* **Work to complete**
Here is a block of records. Copy every line in it that includes "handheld".

* **Entries taken from a collection**

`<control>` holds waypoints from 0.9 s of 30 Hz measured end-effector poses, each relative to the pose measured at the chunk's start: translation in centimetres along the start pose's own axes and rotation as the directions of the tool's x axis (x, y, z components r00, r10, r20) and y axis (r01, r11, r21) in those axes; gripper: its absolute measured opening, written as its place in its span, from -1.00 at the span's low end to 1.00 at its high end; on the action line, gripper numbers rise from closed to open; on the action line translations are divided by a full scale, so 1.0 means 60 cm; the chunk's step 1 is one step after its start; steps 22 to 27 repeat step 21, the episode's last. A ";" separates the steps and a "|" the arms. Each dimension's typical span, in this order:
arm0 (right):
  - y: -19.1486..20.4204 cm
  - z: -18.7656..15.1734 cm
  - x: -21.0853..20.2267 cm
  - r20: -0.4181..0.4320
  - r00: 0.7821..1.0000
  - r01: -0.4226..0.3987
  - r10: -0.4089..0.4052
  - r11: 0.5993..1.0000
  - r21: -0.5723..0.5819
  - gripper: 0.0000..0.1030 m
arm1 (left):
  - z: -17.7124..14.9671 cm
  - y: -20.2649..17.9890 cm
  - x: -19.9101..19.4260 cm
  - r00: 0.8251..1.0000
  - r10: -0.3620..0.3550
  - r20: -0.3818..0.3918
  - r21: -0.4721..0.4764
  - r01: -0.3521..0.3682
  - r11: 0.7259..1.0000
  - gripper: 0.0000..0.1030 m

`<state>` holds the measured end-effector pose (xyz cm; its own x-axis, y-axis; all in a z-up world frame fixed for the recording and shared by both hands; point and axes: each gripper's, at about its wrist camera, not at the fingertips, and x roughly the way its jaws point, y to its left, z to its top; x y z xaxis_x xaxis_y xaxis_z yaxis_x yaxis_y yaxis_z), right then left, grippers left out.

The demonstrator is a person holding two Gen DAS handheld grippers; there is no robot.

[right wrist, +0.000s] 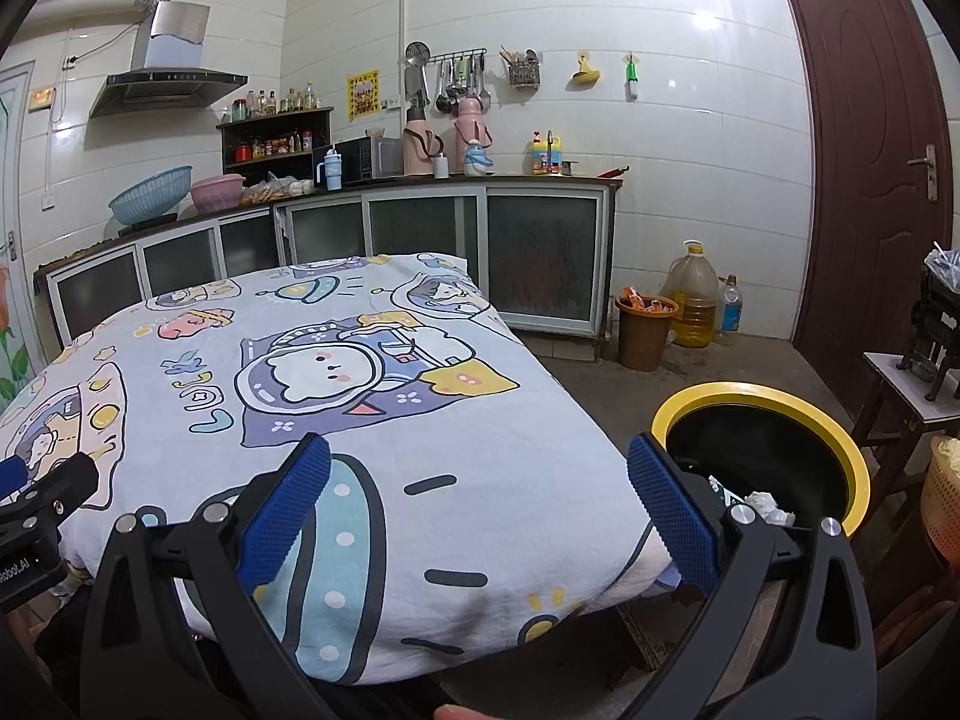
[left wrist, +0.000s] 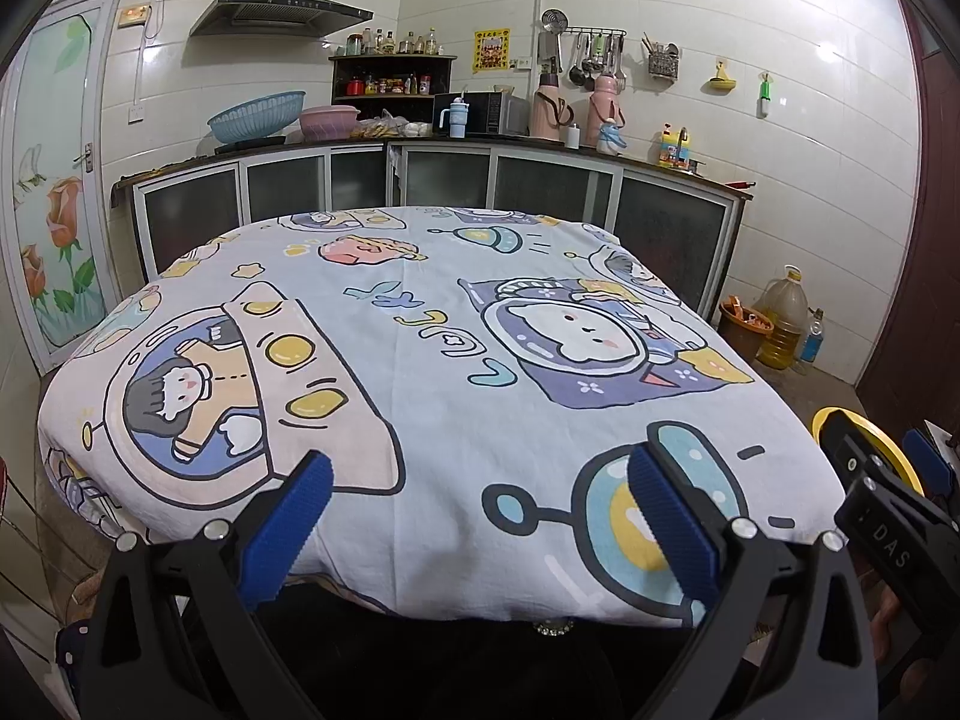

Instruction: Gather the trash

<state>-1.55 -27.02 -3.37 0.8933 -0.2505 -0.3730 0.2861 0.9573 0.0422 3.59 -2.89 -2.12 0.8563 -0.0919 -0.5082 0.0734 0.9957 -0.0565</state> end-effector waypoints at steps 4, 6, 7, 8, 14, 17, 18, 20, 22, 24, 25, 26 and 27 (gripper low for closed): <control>0.001 -0.001 0.000 -0.001 1.000 0.000 0.000 1.000 0.001 0.85 | 0.000 0.000 0.000 1.000 0.000 0.000 0.000 0.000 1.000 0.85; 0.001 -0.002 0.000 -0.002 1.000 -0.001 0.001 1.000 0.001 0.85 | 0.000 0.000 0.000 1.000 0.002 0.000 0.001 -0.002 1.000 0.85; 0.002 -0.002 0.000 -0.002 1.000 -0.001 0.001 1.000 0.001 0.85 | -0.001 0.000 0.001 1.000 0.002 0.000 0.001 -0.002 1.000 0.85; 0.001 -0.001 0.000 -0.002 1.000 -0.001 0.001 1.000 0.001 0.85 | -0.002 0.000 0.001 1.000 0.003 -0.001 0.001 -0.003 1.000 0.84; 0.003 -0.004 -0.001 -0.005 1.000 0.000 0.000 1.000 0.003 0.85 | -0.004 0.000 0.003 1.000 -0.005 -0.002 0.001 0.005 1.000 0.84; 0.003 -0.007 -0.002 -0.006 1.000 0.001 -0.001 1.000 0.007 0.85 | -0.006 0.001 0.005 1.000 -0.005 -0.008 0.000 0.005 1.000 0.84; 0.003 -0.007 -0.001 -0.006 1.000 0.001 -0.001 1.000 0.007 0.85 | -0.006 0.001 0.005 1.000 -0.005 -0.009 0.000 0.005 1.000 0.84; 0.003 -0.006 -0.001 -0.007 1.000 0.001 -0.001 1.000 0.007 0.85 | -0.007 0.000 0.005 1.000 -0.004 -0.008 0.002 0.004 1.000 0.85; 0.002 -0.006 -0.001 -0.006 1.000 0.000 0.000 1.000 0.006 0.85 | -0.006 0.001 0.005 1.000 -0.005 -0.008 0.001 0.005 1.000 0.85; 0.002 -0.006 -0.001 -0.006 1.000 0.000 0.000 1.000 0.006 0.85 | -0.006 0.001 0.005 1.000 -0.005 -0.008 0.001 0.005 1.000 0.85; 0.002 -0.006 -0.001 -0.006 1.000 0.000 0.000 1.000 0.006 0.85 | -0.006 0.001 0.005 1.000 -0.005 -0.008 0.001 0.005 1.000 0.85; 0.002 -0.006 -0.001 -0.006 1.000 0.000 0.000 1.000 0.006 0.85 | -0.006 0.001 0.005 1.000 -0.005 -0.008 0.001 0.005 1.000 0.85; 0.002 -0.006 -0.001 -0.006 1.000 0.000 0.000 1.000 0.006 0.85 | -0.006 0.001 0.005 1.000 -0.005 -0.008 0.001 0.005 1.000 0.85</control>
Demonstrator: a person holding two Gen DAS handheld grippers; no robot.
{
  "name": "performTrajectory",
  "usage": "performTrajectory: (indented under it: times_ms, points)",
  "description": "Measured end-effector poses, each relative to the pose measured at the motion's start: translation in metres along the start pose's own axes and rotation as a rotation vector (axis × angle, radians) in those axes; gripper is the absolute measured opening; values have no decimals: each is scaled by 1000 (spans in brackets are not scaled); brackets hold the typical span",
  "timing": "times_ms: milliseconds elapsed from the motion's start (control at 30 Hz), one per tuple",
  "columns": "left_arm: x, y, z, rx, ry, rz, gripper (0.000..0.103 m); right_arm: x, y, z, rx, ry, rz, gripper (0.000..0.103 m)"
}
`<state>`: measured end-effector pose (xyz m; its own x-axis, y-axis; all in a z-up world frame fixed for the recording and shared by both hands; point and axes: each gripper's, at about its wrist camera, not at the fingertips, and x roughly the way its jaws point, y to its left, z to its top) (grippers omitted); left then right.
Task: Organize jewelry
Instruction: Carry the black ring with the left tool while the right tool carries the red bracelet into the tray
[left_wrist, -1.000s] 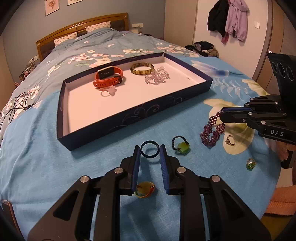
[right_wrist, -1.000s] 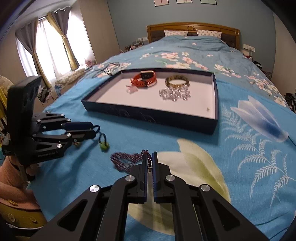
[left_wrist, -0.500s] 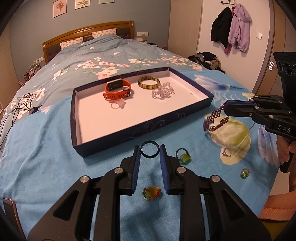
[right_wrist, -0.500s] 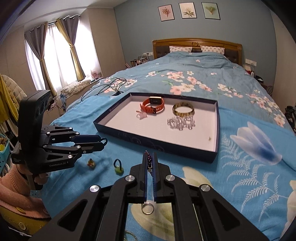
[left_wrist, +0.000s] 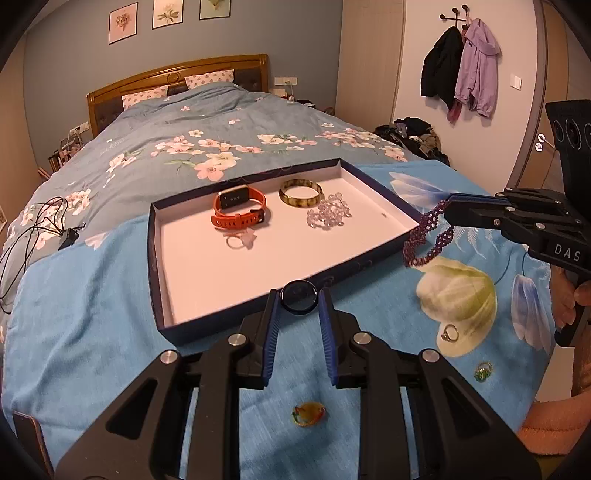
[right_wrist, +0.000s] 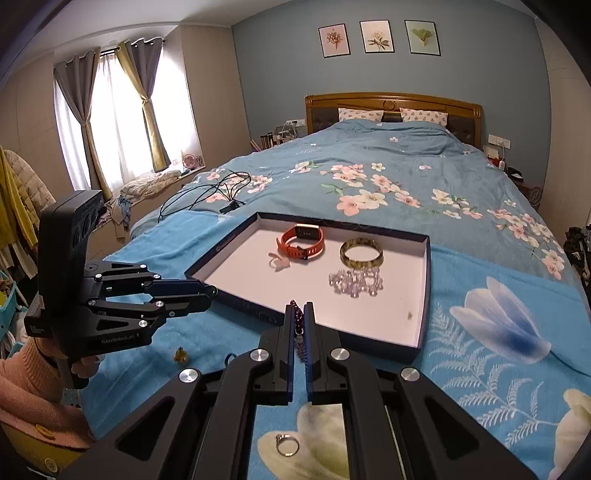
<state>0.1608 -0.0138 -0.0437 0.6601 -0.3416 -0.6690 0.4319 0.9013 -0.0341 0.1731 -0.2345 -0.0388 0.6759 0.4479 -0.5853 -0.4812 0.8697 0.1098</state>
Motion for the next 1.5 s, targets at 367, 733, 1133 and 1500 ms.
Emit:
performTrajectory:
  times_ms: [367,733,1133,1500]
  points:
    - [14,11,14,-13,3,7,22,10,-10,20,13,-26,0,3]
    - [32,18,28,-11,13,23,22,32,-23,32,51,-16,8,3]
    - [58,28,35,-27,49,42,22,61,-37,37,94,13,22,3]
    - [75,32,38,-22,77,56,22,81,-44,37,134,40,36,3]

* **Response below**
The demonstrator is a person holding two Gen DAS handheld grippers; there is no robot.
Demonstrator: a person holding two Gen DAS handheld grippers; no robot.

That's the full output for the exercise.